**TASK GOAL**
Restate the full listing word for word; images stay out of it.

**AVAILABLE DATA**

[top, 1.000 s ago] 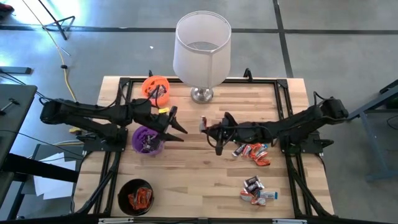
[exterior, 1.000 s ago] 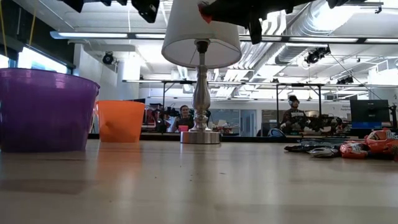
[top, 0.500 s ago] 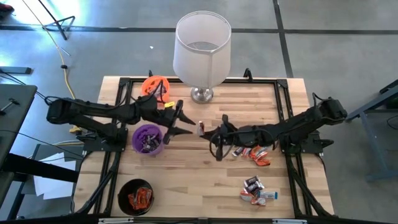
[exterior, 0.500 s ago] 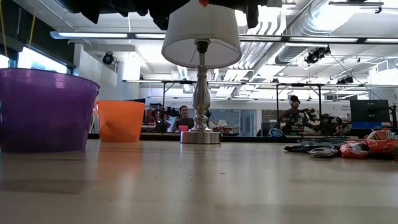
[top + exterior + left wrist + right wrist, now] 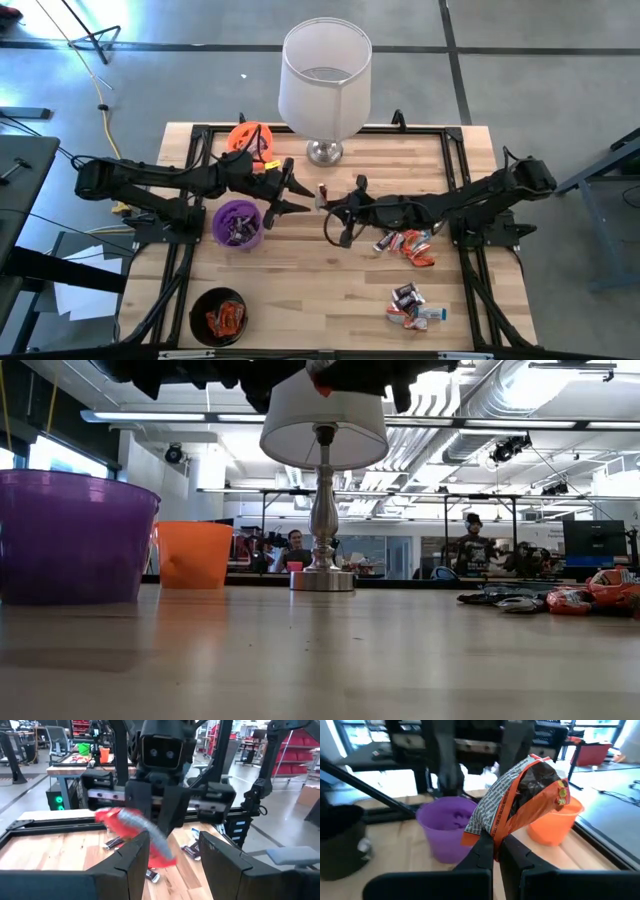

**SOLUTION TO THIS EXERCISE**
[top, 1.000 s ago] 
[exterior, 1.000 s ago] 
[top, 0.500 s ago] 
[exterior, 0.500 s ago] 
[top + exterior + left wrist + right wrist, now] 

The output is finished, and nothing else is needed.